> _WHAT THIS TASK INVOLVES_: Up to and including the line with "One camera frame", write out the listing from its first line, minus the pictures.
§
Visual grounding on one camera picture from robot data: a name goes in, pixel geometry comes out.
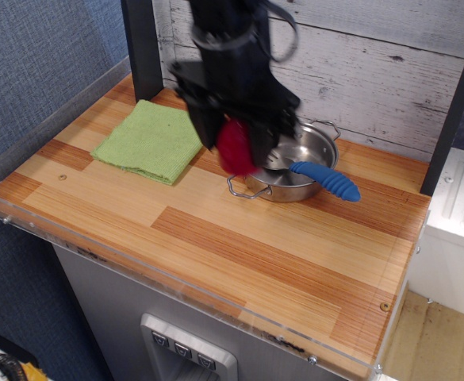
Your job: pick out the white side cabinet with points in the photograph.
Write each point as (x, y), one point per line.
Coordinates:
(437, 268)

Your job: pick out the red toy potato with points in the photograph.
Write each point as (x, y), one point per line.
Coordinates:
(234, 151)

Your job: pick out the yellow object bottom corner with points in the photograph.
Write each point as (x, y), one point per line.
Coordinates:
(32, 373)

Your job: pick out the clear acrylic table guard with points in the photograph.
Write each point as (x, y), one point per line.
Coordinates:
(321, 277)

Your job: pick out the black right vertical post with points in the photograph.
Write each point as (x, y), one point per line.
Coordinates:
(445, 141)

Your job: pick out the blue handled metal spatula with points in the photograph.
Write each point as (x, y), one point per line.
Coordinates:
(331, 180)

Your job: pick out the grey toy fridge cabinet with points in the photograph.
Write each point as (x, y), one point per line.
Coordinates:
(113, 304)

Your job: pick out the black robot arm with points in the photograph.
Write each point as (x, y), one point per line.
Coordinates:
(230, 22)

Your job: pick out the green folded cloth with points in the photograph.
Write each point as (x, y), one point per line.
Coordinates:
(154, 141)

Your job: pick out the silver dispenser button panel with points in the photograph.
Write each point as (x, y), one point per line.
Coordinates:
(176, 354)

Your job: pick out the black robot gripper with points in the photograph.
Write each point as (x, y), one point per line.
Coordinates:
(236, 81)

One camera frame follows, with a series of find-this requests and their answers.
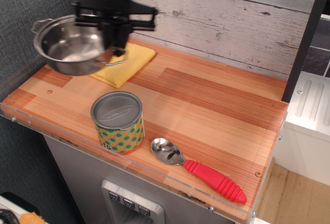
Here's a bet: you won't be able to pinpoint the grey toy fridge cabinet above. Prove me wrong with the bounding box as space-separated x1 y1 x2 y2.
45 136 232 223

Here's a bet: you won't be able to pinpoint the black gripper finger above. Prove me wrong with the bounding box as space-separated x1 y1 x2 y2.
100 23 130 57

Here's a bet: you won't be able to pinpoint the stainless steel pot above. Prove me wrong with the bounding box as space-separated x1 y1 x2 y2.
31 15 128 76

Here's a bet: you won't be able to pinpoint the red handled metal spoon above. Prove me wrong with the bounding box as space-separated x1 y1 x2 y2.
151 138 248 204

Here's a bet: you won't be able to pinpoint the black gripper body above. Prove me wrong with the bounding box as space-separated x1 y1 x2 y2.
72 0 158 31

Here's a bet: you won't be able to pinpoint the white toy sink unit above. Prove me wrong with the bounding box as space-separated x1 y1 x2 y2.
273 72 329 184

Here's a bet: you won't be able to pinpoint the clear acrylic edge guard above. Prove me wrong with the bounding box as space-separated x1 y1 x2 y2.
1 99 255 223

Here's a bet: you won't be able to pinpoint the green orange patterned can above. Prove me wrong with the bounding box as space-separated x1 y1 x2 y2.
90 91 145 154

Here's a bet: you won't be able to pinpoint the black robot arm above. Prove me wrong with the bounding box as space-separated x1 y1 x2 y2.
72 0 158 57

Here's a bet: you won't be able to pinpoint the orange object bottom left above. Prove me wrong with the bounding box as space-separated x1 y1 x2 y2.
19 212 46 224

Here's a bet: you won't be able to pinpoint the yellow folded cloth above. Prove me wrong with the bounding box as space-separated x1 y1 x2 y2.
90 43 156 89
§
> _SOLVED EXERCISE_:
Visual grounding on one camera picture from robot data: a name goes in, pixel geometry comes out.
Your job: pick out the white side cabinet with points in the photograph.
Write each point as (x, y), one point per line.
Coordinates:
(437, 268)

Your job: pick out the red toy potato with points in the photograph.
Write each point as (x, y), one point per line.
Coordinates:
(234, 151)

Your job: pick out the yellow object bottom corner with points in the photograph.
Write each point as (x, y), one point per line.
Coordinates:
(32, 373)

Your job: pick out the clear acrylic table guard with points in the photograph.
Write each point as (x, y), one point per line.
Coordinates:
(321, 277)

Your job: pick out the black right vertical post with points in the photograph.
Write each point as (x, y), one point per line.
Coordinates:
(445, 141)

Your job: pick out the blue handled metal spatula with points in the photograph.
Write each point as (x, y), one point per line.
Coordinates:
(331, 180)

Your job: pick out the grey toy fridge cabinet with points in the photograph.
Write each point as (x, y), one point per line.
Coordinates:
(113, 304)

Your job: pick out the black robot arm with points in the photograph.
Write each point as (x, y), one point per line.
Coordinates:
(230, 22)

Your job: pick out the green folded cloth with points in the photograph.
Write each point as (x, y), one point per line.
Coordinates:
(154, 141)

Your job: pick out the silver dispenser button panel with points in the photograph.
Write each point as (x, y), one point per line.
Coordinates:
(176, 354)

Your job: pick out the black robot gripper with points in the photograph.
Write each point as (x, y), one point per line.
Coordinates:
(236, 81)

One camera frame follows, with a series of find-this requests and their answers.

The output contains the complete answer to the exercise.